How to make scuba diving affordable

Think of scuba diving and you think of clear, tropical waters, exotic fish, foreign travel and – ultimately – a huge bill to match. But if you’re interested in getting into this luxurious pastime, it needn’t cost the earth. Here’s our guide on how to dip your toes in the water, without watching your finances plunge.

Forget exotic locations

If you think scuba diving means a trip to Thailand, think again. While you may wish to venture to foreign waters eventually, there are plenty of places to develop your skills back in Britain. Learning to dive usually starts in the safe waters of a swimming pool, so Google local Dive Schools and save a fortune on travel.

But be flexible

While cutting out international travel makes sense, be prepared to buy a train ticket or tank of petrol to get to your classes.
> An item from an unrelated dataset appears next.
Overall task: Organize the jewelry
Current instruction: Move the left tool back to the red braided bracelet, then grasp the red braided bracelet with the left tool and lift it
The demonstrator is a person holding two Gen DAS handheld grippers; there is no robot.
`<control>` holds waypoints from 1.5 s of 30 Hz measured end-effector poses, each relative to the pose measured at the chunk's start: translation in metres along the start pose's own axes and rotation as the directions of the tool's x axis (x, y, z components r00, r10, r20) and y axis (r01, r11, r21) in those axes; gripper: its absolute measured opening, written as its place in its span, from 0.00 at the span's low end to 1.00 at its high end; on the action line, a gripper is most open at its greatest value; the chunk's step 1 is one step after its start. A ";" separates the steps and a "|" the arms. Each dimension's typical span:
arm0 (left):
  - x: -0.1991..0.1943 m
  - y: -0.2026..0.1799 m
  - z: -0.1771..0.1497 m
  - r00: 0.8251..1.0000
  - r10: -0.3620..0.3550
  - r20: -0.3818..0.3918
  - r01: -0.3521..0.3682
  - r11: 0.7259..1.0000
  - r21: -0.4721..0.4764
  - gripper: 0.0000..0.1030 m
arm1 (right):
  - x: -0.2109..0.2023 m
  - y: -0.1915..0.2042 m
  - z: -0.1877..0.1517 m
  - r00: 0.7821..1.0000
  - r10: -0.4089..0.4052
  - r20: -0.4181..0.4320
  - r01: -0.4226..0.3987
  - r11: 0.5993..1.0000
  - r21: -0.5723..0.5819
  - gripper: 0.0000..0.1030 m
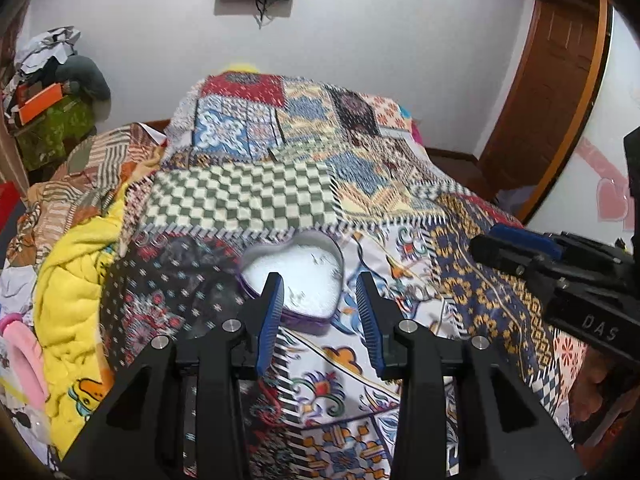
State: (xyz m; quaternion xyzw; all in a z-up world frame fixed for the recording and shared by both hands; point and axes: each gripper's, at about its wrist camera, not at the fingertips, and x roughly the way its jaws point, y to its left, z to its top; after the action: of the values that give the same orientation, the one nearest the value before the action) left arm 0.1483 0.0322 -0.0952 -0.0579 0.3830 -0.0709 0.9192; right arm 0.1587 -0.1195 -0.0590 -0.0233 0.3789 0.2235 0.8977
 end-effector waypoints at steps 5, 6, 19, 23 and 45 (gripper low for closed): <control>0.019 -0.016 -0.012 0.997 -0.035 -0.068 0.036 0.999 0.017 0.36 | -0.002 -0.018 -0.013 0.999 -0.045 -0.018 0.046 0.999 0.024 0.30; 0.023 -0.019 -0.014 0.996 -0.040 -0.077 0.042 0.999 0.021 0.36 | -0.002 -0.023 -0.015 0.998 -0.049 -0.025 0.050 0.998 0.033 0.30; 0.079 -0.042 -0.042 0.964 -0.114 -0.239 0.127 0.991 0.036 0.31 | 0.010 -0.054 -0.041 0.994 -0.067 -0.091 0.076 0.992 0.097 0.30; 0.091 -0.047 -0.050 0.955 -0.126 -0.270 0.143 0.989 0.045 0.26 | 0.016 -0.062 -0.046 0.992 -0.057 -0.113 0.071 0.990 0.120 0.30; 0.091 -0.019 -0.037 0.983 -0.013 -0.183 0.012 1.000 -0.003 0.02 | 0.059 -0.054 -0.046 0.983 0.009 -0.183 0.014 0.993 0.119 0.30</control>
State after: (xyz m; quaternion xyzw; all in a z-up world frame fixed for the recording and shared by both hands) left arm 0.1837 -0.0046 -0.1813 -0.0546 0.4654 -0.0813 0.8797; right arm 0.1871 -0.1553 -0.1391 0.0097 0.4726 0.1961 0.8591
Sites like Groupon or Wowcher often advertise offers of up to 70% discount on diving courses, so if you’re open on location you could save a fortune.

Don’t splash out on gear

With scuba diving equipment priced at a premium, beginners would be well advised to stick to hiring the necessary kit. Many dive schools include the price of kit hire in their beginners’ courses, or hire out dive gear for around £20 per day.

Be clued up

Most dive schools offer a beginners’ session, which can come in at a reasonable £25. However, to achieve your scuba qualification, many schools charge around £500 for a Professional Association of Diving Instructors (PADI) Open Water course (which qualifies you to dive up to 18m). Prices do vary, however, so it’s worth shopping around for discounts: Learn to Dive offers the course for £325 per person if two friends sign up together and Above and Below offers the PADI Open Water course for £350.

Be prepared

To participate in a PADI diving course, you have to be able to swim 200m, tread water for 10 minutes and be in good physical health. So, if you’re feeling a little rusty, or you haven’t swum for a while, it’s best to work on your general fitness before taking the plunge.

Be careful

While we’re all about saving the pennies, make sure the course you invest in is worth the paper it’s printed on. The main diving certification boards in the UK are Professional Association of Diving Instructors (PADI), British Sub-Aqua Club (BSAC) and Scuba School International (SSI), so check your club’s credentials before diving in.